▶ **ACTIVITY**: From the data that follows, print exactly the lines starting at the one containing "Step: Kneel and" and ending at the one containing "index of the"; include both of them and nothing more.

▶ **PROVIDED RECORDS**:
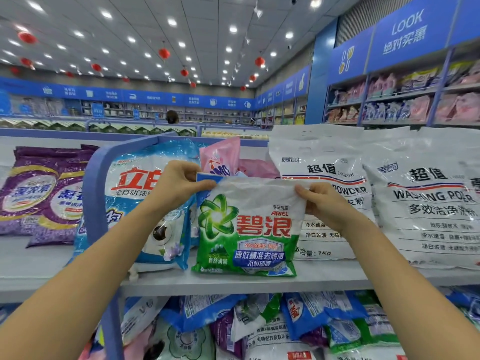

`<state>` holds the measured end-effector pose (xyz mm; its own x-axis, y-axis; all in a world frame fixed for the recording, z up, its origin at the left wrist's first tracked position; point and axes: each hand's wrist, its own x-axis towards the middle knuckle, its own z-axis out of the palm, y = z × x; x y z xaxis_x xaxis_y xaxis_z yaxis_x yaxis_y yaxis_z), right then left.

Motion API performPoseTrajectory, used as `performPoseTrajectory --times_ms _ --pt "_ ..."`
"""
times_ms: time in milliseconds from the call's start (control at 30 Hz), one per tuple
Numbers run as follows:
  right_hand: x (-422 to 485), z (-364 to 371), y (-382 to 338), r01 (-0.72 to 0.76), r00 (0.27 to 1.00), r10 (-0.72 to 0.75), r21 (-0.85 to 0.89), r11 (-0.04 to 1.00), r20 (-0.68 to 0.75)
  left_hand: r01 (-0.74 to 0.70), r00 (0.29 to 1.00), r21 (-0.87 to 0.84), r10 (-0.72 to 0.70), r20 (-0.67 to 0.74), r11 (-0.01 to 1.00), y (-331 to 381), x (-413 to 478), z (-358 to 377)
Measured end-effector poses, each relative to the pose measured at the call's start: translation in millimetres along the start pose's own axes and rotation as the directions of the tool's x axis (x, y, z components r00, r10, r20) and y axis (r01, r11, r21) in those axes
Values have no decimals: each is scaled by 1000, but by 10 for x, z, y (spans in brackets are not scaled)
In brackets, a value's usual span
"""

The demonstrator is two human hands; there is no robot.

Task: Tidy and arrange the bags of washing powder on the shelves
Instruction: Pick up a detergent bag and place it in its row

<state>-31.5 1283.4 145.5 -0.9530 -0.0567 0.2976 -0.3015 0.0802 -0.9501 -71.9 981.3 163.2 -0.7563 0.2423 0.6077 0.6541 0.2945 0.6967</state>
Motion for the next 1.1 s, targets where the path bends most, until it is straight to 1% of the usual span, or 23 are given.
performPoseTrajectory --times_ms 67,133,167,233,267,300,333,367,433,467,500,633,733,800,867,967,1033,1100 --pt "26 30 -3 -35 999 35 34 999 -2 18 995 -36 -21 -100 999 -49 13 59" --pt "41 83 44 -47 998 48 16 999 -40 53 983 -80 -66 -173 995 -128 -28 151" --pt "42 116 65 -39 997 40 11 999 -63 86 972 -122 -111 -208 989 -170 -61 180" --pt "38 185 66 0 994 3 27 1000 -114 151 941 -258 -218 -257 954 -239 -138 207" --pt "35 219 59 25 990 -19 42 999 -142 180 934 -306 -260 -244 935 -273 -182 207" --pt "37 255 47 48 985 -38 54 997 -167 224 936 -312 -294 -196 923 -298 -226 208" --pt "38 297 24 68 981 -56 62 996 -187 271 941 -289 -315 -119 918 -311 -280 220" --pt "41 347 -11 85 977 -71 64 994 -199 303 947 -239 -319 -31 922 -329 -339 234" --pt "53 456 -101 113 972 -97 63 992 -215 292 953 -73 -284 106 954 -354 -457 275" --pt "61 508 -163 125 969 -108 63 990 -224 270 954 -23 -265 142 962 -364 -485 285" --pt "64 555 -231 133 965 -114 67 989 -235 259 954 -21 -252 159 966 -372 -496 286" --pt "54 665 -487 166 960 -139 96 981 -244 315 940 -173 -280 197 933 -321 -514 256" --pt "10 726 -661 170 961 -130 151 974 -242 358 925 -334 -284 251 872 -374 -643 303" --pt "-21 787 -763 175 963 -124 207 963 -238 390 909 -348 -294 296 852 -384 -774 394" --pt "-55 848 -854 183 964 -120 263 947 -237 380 913 -323 -297 278 866 -347 -879 492" --pt "-139 897 -975 211 956 -137 284 935 -259 310 949 -343 -268 165 887 -228 -991 491" --pt "-203 897 -1034 237 941 -164 227 945 -297 244 969 -319 -221 107 916 -120 -1064 336" --pt "-278 932 -1071 254 923 -198 134 958 -330 177 984 -296 -161 77 939 -7 -1140 86"
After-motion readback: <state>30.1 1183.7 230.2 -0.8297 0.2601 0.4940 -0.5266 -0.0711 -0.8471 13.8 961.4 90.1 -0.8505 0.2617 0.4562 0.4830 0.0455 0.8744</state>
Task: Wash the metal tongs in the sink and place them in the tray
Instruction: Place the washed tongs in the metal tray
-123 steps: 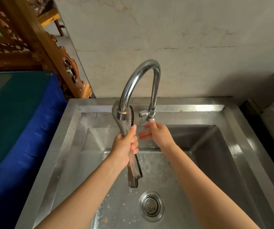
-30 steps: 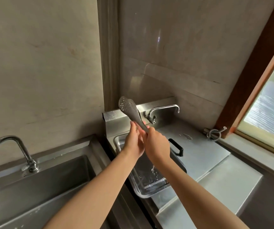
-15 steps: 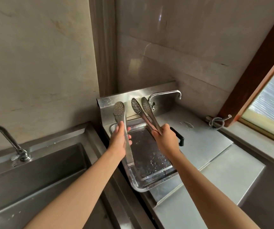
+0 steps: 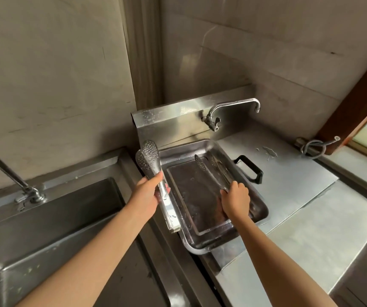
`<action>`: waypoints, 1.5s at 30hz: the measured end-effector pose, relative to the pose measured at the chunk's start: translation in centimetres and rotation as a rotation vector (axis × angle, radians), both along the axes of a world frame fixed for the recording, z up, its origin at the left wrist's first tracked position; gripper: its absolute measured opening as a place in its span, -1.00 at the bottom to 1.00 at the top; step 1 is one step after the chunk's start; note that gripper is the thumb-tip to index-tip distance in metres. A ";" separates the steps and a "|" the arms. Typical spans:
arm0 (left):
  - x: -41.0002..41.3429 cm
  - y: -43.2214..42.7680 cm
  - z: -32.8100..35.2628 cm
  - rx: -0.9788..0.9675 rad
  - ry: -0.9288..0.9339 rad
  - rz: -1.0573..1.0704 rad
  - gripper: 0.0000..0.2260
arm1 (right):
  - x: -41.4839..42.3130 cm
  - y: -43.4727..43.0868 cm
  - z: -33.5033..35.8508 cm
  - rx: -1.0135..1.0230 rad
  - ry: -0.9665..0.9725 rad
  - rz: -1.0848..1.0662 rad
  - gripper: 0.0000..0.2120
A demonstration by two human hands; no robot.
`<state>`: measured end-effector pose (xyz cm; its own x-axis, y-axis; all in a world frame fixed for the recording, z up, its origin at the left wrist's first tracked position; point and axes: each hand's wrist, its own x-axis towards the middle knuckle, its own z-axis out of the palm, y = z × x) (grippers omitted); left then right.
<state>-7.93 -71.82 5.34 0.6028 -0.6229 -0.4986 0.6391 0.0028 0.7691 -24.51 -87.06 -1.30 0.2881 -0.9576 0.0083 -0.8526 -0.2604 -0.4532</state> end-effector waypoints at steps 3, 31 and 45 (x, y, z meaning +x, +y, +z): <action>-0.4 -0.4 -0.5 -0.011 0.001 -0.016 -0.82 | -0.2 -0.3 -0.6 -0.005 0.018 0.007 -0.72; -2.9 -2.7 4.2 -0.450 -0.124 -0.315 -0.86 | -0.1 6.5 12.2 0.410 -0.508 0.528 -0.78; -1.7 -0.5 -2.2 0.546 -1.293 -0.387 -0.60 | 1.6 5.8 2.8 0.073 -0.121 0.238 -0.70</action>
<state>-9.61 -72.30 3.11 0.6472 -0.7618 0.0282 -0.5938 -0.4807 0.6452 -22.92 -81.29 1.53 0.5061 -0.8624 -0.0099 -0.7096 -0.4099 -0.5732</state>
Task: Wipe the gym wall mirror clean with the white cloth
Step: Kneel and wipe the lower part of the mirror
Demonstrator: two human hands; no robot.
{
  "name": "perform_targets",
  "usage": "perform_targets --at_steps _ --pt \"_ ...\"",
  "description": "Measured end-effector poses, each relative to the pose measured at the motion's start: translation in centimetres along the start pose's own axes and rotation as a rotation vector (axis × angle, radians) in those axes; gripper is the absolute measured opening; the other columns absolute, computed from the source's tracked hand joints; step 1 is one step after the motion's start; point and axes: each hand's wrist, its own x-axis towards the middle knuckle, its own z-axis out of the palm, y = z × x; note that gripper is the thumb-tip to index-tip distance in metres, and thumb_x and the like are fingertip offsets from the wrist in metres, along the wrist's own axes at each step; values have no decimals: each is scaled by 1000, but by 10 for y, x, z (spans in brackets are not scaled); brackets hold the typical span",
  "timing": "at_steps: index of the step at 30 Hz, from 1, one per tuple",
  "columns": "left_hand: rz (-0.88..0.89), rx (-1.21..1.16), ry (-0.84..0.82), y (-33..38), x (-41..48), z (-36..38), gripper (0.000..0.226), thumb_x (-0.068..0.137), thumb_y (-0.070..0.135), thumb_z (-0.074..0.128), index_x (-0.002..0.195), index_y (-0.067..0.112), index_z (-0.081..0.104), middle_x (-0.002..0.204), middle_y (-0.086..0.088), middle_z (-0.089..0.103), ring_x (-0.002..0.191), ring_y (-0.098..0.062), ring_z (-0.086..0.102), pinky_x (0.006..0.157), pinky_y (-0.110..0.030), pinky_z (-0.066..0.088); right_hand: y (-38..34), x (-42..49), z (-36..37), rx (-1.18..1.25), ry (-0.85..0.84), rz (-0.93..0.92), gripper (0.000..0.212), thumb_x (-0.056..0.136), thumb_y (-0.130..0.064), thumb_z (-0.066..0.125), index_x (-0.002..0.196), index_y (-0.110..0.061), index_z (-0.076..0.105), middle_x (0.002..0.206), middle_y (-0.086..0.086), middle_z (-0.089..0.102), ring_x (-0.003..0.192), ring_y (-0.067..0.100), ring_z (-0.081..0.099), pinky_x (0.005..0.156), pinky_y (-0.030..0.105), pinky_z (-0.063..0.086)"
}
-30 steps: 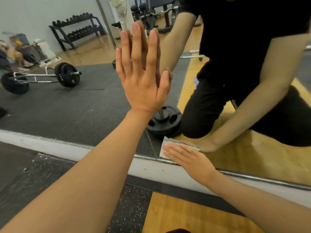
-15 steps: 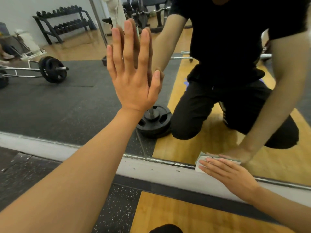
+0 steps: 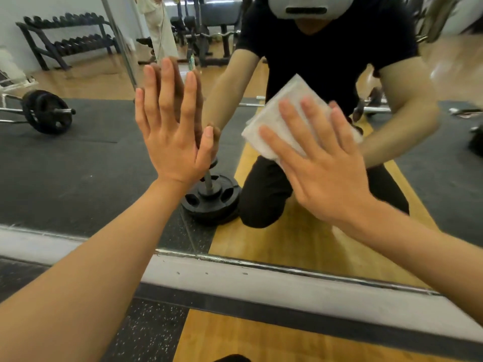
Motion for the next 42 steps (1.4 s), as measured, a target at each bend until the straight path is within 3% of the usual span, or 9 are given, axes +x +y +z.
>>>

▶ **ANSWER SPACE**:
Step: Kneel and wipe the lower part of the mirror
Demonstrator: two human hands; no robot.
{
  "name": "perform_targets",
  "usage": "perform_targets --at_steps _ --pt \"_ ...\"",
  "description": "Measured end-effector poses, each relative to the pose measured at the motion's start: translation in centimetres along the start pose's own axes and rotation as a rotation vector (axis × angle, radians) in those axes; gripper is the absolute measured opening; the other columns absolute, computed from the source's tracked hand joints; step 1 is one step after the motion's start; point and axes: each hand's wrist, its own x-axis towards the middle knuckle, its own z-axis out of the palm, y = z × x; note that gripper is the thumb-tip to index-tip distance in metres, and thumb_x and the like are fingertip offsets from the wrist in metres, along the wrist's own axes at each step; values have no decimals: each is scaled by 1000, but by 10 for y, x, z (spans in brackets are not scaled); brackets hold the typical span",
  "timing": "at_steps: index of the step at 30 Hz, from 1, one per tuple",

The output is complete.